Khatib designed OceanOne with joint operations with human divers in mind. The ability to easily hand objects from robot to human is a defining feature of OceanOne.

Researchers at Stanford University have built a humanoid robot that can function underwater. Named ‘OceanOne’, the robot was conceived and built from the ground up combining robotics, artificial intelligence and haptic feedback systems, says the university, to study coral reefs deep in the Red Sea, far below the comfortable range of human divers.

OceanOne looks something like a robo-mermaid. Roughly five feet long from end to end, its torso features a head with stereoscopic vision that shows the pilot exactly what the robot sees, and two fully articulated arms. The “tail” section houses batteries, computers and eight multi-directional thrusters.

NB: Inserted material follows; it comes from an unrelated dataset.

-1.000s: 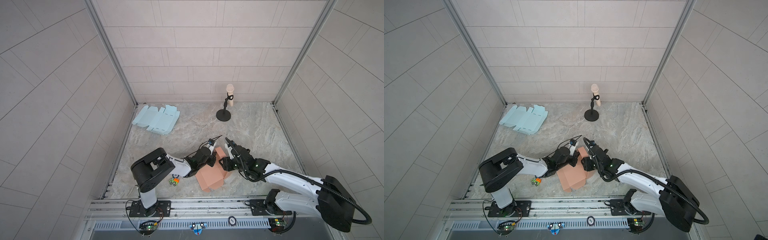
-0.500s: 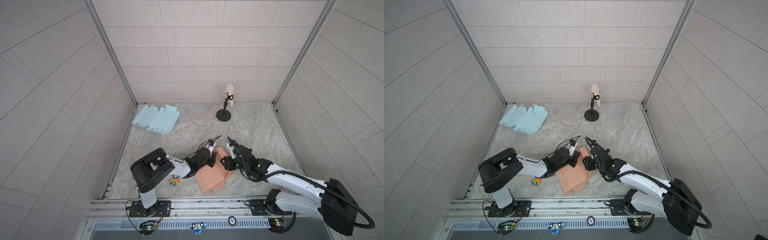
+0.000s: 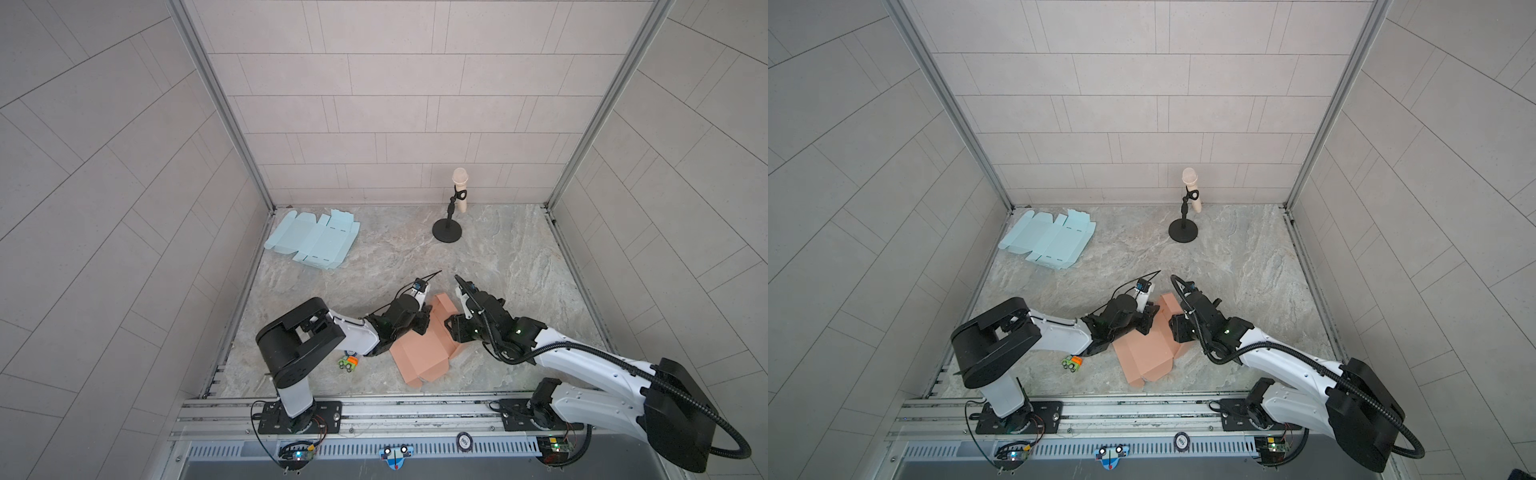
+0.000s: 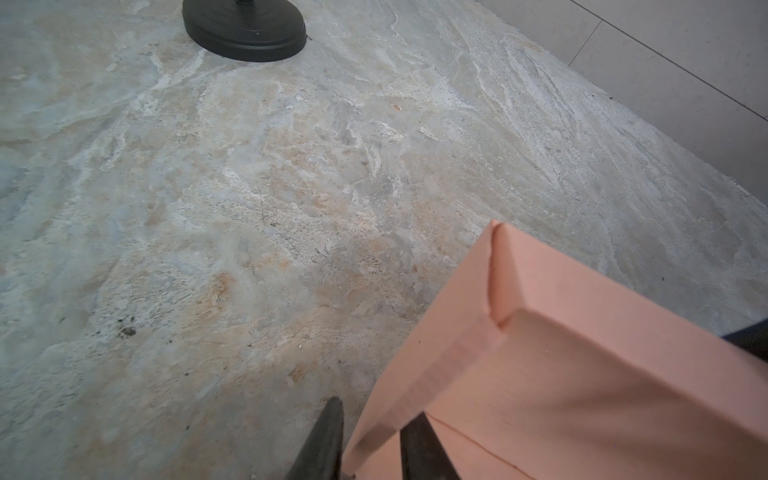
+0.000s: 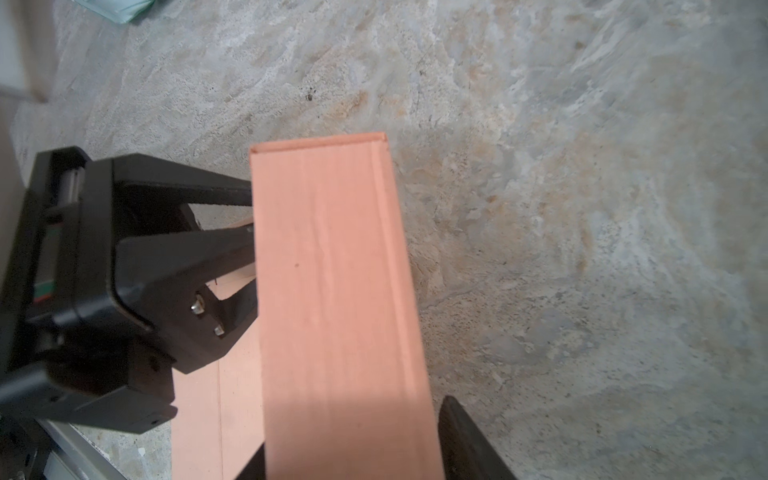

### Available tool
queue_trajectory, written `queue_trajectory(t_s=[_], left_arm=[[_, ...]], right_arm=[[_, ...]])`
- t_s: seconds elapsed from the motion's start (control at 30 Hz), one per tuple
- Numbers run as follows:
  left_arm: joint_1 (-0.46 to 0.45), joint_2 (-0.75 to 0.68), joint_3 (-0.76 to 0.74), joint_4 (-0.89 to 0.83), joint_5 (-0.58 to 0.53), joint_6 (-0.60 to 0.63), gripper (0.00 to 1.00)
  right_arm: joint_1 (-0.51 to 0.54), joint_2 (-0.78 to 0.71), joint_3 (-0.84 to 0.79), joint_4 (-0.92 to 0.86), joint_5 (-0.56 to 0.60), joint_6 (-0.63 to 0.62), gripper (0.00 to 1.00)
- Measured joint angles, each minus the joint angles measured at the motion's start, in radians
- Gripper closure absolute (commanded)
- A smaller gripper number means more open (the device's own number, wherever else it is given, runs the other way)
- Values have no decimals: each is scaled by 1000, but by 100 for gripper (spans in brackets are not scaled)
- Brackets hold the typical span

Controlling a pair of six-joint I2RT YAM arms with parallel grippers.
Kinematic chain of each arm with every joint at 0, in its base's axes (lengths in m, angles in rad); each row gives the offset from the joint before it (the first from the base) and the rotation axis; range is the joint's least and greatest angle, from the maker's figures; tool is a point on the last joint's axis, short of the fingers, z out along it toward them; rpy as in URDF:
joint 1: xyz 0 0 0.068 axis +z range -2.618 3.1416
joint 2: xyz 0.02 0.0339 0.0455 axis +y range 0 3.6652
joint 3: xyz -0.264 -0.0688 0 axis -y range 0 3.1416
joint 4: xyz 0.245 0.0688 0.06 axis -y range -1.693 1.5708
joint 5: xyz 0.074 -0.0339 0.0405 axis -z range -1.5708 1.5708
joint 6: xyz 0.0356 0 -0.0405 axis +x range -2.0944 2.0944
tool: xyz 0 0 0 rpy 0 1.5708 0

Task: Fold the paper box

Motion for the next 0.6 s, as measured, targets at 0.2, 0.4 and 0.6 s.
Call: queue_trajectory(t_s=[0.2, 0.4, 0.6], left_arm=[[0, -3, -1, -11, 6, 0, 69], [0, -71, -32, -17, 28, -5, 62], [0, -199, -55, -117, 43, -27, 57]], right_arm=[[-1, 0, 0, -16, 11, -4, 46], [-9, -2, 0, -35, 29, -11, 41], [-31, -22, 0, -46, 39, -16, 33]])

Each fully articulated wrist of OceanOne is fitted with force sensors that relay haptic feedback to the pilot’s controls, so the human can feel whether the robot is grasping something firm and heavy, or light and delicate. (Eventually, each finger is expected to be covered with tactile sensors.) The ‘bot’s brain also reads the data and makes sure that its hands keep a firm grip on objects, but that they don’t damage things by squeezing too tightly.

Sensors throughout the robot gauge current and turbulence, automatically activating the thrusters to keep the robot in place. As the body moves, motors adjust the arms to keep its hands steady as it works. Navigation relies on perception of the environment, from both sensors and cameras, and these data run through smart algorithms that help OceanOne avoid collisions. If it senses that its thrusters won’t slow it down quickly enough, it can brace for impact with its arms.

In addition to Stanford, the development of the robot was supported by Meka Robotics and the King Abdullah University of Science and Technology (KAUST) in Saudi Arabia.